Thanks for your input. I dont want to return anything back from this SP.

All I want to do is to get the Patter_ID matching the Pattername from the PC_Pattern table and insert into the PC_Match

I am not getting correct value for PC_PatternID in the INSERT statement below

INSERT INTO PC_Match(PC_ID, PC_PatternID, PC_Value)    
VALUES (@PC_ID, @PC_PatternID, @PC_Value)

Instead of adding
id    pat_id   value
10     1           Alice

its adding

10     19        Alice

19 : I believe is the number for the total number of records being added to the table...

I hope you understand what I am trying to say here?

thanks
s
ALTER PROCEDURE [dbo].[procRegisterPattern] 

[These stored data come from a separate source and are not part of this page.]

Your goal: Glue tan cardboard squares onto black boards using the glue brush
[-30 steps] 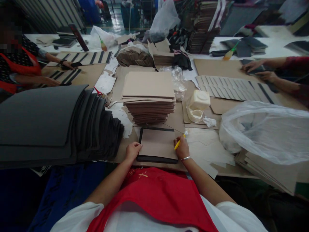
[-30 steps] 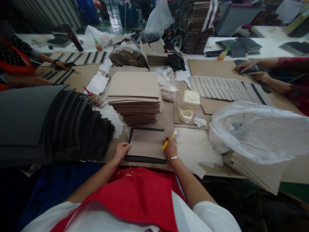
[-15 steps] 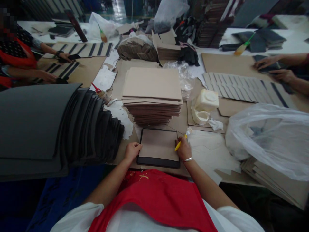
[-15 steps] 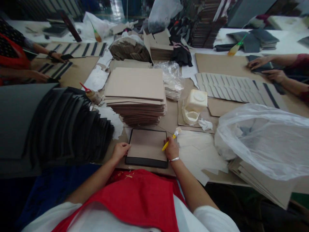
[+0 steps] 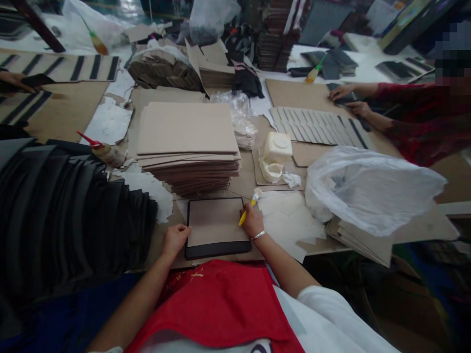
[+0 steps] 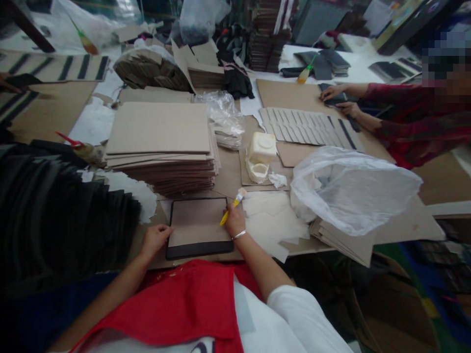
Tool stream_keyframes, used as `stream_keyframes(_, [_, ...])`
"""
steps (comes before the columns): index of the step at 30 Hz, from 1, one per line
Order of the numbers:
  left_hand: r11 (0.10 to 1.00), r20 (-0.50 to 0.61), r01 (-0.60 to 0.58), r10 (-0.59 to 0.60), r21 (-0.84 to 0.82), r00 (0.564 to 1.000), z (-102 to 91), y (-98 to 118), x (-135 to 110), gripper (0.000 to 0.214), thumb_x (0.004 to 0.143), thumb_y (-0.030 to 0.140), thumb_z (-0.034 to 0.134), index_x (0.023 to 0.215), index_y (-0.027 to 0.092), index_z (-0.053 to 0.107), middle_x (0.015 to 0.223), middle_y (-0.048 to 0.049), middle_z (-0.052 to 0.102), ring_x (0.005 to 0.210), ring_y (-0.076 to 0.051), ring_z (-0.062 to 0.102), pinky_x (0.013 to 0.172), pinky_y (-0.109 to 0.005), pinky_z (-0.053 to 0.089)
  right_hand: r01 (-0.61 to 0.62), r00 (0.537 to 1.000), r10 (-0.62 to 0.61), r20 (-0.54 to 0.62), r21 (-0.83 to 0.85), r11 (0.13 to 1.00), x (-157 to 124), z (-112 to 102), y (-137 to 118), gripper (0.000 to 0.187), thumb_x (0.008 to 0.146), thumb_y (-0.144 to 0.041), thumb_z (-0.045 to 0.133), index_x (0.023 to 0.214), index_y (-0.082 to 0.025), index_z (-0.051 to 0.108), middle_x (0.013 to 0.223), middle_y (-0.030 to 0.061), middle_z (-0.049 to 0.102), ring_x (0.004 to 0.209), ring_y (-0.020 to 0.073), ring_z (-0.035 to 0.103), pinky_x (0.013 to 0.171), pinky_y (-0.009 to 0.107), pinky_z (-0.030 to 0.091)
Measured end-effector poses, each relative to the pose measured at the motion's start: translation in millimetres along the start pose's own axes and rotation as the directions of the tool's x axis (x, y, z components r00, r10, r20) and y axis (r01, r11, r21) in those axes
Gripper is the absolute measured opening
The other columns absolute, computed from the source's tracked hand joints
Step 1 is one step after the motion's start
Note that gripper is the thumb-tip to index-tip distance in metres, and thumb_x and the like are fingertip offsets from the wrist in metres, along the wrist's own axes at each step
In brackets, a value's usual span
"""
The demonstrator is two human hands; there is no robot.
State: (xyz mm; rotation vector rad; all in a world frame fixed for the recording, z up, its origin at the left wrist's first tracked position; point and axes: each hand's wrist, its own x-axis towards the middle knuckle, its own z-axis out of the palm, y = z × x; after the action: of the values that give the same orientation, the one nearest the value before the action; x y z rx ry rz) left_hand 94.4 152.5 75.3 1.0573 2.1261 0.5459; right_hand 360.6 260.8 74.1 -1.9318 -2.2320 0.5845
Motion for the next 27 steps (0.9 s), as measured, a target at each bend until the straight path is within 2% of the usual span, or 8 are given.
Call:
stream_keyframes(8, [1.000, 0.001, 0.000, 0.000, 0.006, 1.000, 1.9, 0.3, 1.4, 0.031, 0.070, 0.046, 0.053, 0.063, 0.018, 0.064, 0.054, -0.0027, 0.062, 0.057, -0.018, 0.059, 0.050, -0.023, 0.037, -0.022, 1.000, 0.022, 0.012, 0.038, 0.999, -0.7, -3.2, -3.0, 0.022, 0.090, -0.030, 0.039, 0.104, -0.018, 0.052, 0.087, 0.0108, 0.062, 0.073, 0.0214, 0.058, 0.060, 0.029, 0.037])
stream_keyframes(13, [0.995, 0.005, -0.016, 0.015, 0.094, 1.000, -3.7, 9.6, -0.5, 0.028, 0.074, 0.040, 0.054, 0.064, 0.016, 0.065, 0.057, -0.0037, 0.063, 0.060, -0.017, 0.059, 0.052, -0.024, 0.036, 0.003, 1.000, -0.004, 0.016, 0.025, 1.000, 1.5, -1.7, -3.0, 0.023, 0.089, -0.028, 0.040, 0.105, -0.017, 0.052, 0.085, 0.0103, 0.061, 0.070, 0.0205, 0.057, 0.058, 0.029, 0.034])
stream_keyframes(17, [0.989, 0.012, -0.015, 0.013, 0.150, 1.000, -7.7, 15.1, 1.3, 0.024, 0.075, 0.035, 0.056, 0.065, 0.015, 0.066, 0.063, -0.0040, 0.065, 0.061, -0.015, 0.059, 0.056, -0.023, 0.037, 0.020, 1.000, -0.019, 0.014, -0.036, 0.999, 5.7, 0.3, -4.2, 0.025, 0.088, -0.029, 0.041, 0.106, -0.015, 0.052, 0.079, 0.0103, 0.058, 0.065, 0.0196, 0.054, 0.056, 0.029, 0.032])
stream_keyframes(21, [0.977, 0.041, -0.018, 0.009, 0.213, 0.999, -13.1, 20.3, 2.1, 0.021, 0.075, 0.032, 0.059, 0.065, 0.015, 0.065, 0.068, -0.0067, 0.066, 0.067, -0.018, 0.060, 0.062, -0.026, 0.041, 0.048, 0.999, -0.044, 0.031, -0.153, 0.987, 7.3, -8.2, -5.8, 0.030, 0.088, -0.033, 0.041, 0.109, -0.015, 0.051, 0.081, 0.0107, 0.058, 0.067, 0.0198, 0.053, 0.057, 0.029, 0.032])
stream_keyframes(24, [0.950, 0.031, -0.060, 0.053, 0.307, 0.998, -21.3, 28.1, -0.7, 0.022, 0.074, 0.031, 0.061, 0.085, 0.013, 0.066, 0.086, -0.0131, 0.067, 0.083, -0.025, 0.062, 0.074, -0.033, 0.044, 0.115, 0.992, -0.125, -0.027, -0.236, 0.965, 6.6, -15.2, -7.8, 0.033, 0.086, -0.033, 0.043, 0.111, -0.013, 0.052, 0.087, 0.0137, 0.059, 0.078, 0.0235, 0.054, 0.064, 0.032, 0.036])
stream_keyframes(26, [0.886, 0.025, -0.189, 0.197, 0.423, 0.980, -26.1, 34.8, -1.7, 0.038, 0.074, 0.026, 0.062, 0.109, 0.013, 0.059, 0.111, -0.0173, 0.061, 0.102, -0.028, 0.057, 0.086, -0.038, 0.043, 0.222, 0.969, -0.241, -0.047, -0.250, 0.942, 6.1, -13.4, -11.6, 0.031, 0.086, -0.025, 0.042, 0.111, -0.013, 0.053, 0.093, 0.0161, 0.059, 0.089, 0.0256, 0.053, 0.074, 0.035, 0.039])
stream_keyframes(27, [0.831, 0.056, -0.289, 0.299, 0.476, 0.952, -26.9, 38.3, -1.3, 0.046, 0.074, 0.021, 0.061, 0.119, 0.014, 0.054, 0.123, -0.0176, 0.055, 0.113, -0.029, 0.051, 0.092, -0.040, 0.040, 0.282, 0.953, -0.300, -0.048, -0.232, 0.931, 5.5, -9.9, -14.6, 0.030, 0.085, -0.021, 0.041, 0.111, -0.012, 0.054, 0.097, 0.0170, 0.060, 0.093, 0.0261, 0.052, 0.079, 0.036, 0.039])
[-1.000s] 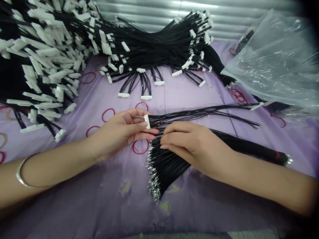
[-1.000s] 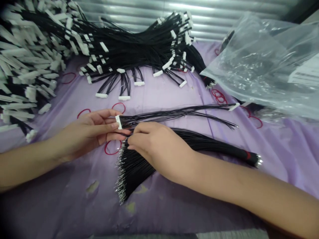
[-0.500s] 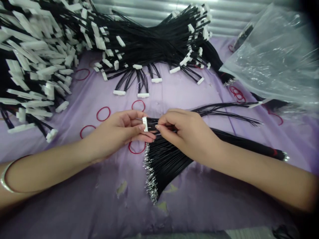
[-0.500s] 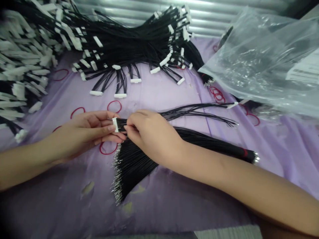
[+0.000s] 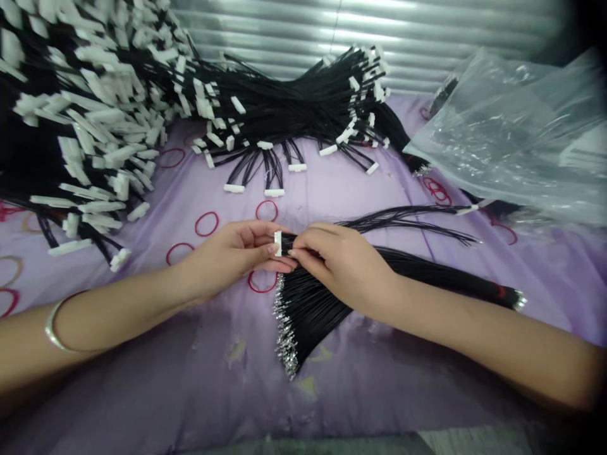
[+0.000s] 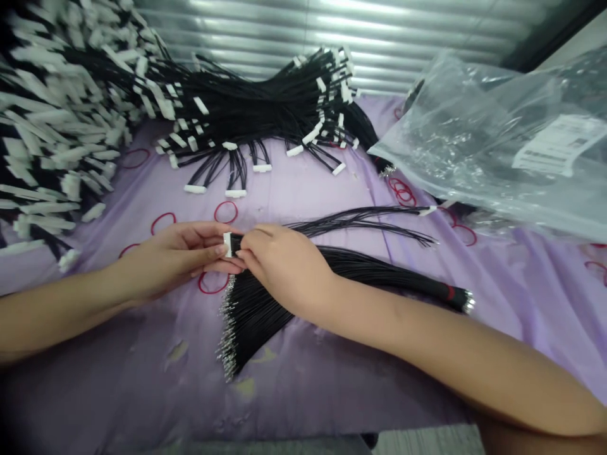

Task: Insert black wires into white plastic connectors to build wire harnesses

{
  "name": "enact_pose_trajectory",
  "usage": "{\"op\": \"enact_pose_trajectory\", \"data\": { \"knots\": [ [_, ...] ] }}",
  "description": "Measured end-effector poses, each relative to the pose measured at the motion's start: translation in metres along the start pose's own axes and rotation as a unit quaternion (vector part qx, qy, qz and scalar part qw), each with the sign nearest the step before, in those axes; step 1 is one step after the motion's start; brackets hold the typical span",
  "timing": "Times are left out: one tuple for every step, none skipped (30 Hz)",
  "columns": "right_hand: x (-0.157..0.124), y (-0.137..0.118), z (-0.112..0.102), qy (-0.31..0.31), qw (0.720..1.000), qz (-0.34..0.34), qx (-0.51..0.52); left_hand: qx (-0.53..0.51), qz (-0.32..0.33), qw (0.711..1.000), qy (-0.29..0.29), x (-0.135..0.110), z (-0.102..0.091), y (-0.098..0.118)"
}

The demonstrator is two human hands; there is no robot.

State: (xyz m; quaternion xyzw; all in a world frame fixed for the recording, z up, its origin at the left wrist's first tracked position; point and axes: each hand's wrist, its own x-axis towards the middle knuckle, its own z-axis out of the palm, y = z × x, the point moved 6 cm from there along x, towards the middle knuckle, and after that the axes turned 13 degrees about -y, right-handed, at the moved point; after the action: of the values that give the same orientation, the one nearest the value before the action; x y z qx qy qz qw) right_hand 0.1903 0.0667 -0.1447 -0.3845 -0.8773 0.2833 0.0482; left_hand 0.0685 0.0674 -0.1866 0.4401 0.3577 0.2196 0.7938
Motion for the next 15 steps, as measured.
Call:
{"op": "enact_pose_trajectory", "data": {
  "knots": [
    [0.0,-0.001,0.001,-0.009,1.0,0.003,-0.017,0.002,0.001,1.0,0.002,0.0,0.001,0.0],
    [-0.001,-0.002,0.002,-0.016,0.999,0.007,-0.036,0.007,0.004,1.0,0.003,0.0,0.002,0.0],
    [-0.001,-0.003,0.002,-0.022,0.998,0.011,-0.054,0.015,0.006,1.0,0.004,-0.001,0.004,0.001],
    [-0.002,-0.004,0.002,-0.025,0.997,0.013,-0.068,0.024,0.008,1.0,0.004,-0.002,0.006,0.003],
    [-0.003,-0.005,0.001,-0.023,0.997,0.01,-0.077,0.034,0.009,0.999,0.007,-0.003,0.008,0.005],
    [-0.004,-0.006,-0.002,-0.015,0.997,0.003,-0.081,0.044,0.01,0.999,0.009,-0.004,0.01,0.009],
    [-0.006,-0.008,-0.007,0.001,0.997,-0.007,-0.081,0.058,0.015,0.998,0.01,-0.006,0.011,0.014],
    [-0.009,-0.009,-0.013,0.024,0.996,-0.019,-0.079,0.078,0.031,0.996,0.004,-0.008,0.013,0.022],
    [-0.012,-0.009,-0.022,0.053,0.995,-0.033,-0.077,0.111,0.057,0.992,-0.008,-0.01,0.016,0.031],
    [-0.016,-0.009,-0.032,0.085,0.993,-0.046,-0.074,0.164,0.091,0.982,-0.024,-0.011,0.019,0.042],
    [-0.021,-0.009,-0.042,0.117,0.989,-0.059,-0.07,0.239,0.131,0.961,-0.043,-0.012,0.023,0.054],
    [-0.026,-0.009,-0.052,0.147,0.984,-0.071,-0.066,0.328,0.173,0.927,-0.056,-0.013,0.027,0.066],
    [-0.031,-0.009,-0.062,0.172,0.98,-0.082,-0.063,0.421,0.218,0.879,-0.054,-0.013,0.031,0.076],
    [-0.035,-0.008,-0.07,0.192,0.975,-0.089,-0.065,0.505,0.26,0.822,-0.034,-0.013,0.033,0.085],
    [-0.039,-0.008,-0.077,0.212,0.97,-0.093,-0.074,0.571,0.301,0.764,-0.003,-0.013,0.035,0.094]
  ]
}}
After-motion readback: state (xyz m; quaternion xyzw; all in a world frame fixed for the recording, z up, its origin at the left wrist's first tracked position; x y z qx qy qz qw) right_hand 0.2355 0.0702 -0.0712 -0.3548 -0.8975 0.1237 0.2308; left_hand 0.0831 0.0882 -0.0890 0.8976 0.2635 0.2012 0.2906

        -- Add the parameters for the stored procedure here     

@PC_ID                  INT,    

@PC_PatternName         VARCHAR(100),      

@PC_Value               VARCHAR(100)

AS

BEGIN   

-- SET NOCOUNT ON added to prevent extra result sets from       

-- interfering with SELECT statements.  

SET NOCOUNT ON; 

DECLARE @PC_PatternID int       

 

SELECT @PC_PatternID = PC_PatternID 

  FROM PC_Pattern 

 WHERE [Name] LIKE @PC_PatternName

 

IF @@ROWCOUNT = 0

BEGIN

  INSERT INTO PC_Pattern([Name]) VALUES (@PC_PatternName) 

  SET @PC_PatternID = SCOPE_IDENTITY()

END     

INSERT INTO PC_Match(PC_ID, PC_PatternID, PC_Value)     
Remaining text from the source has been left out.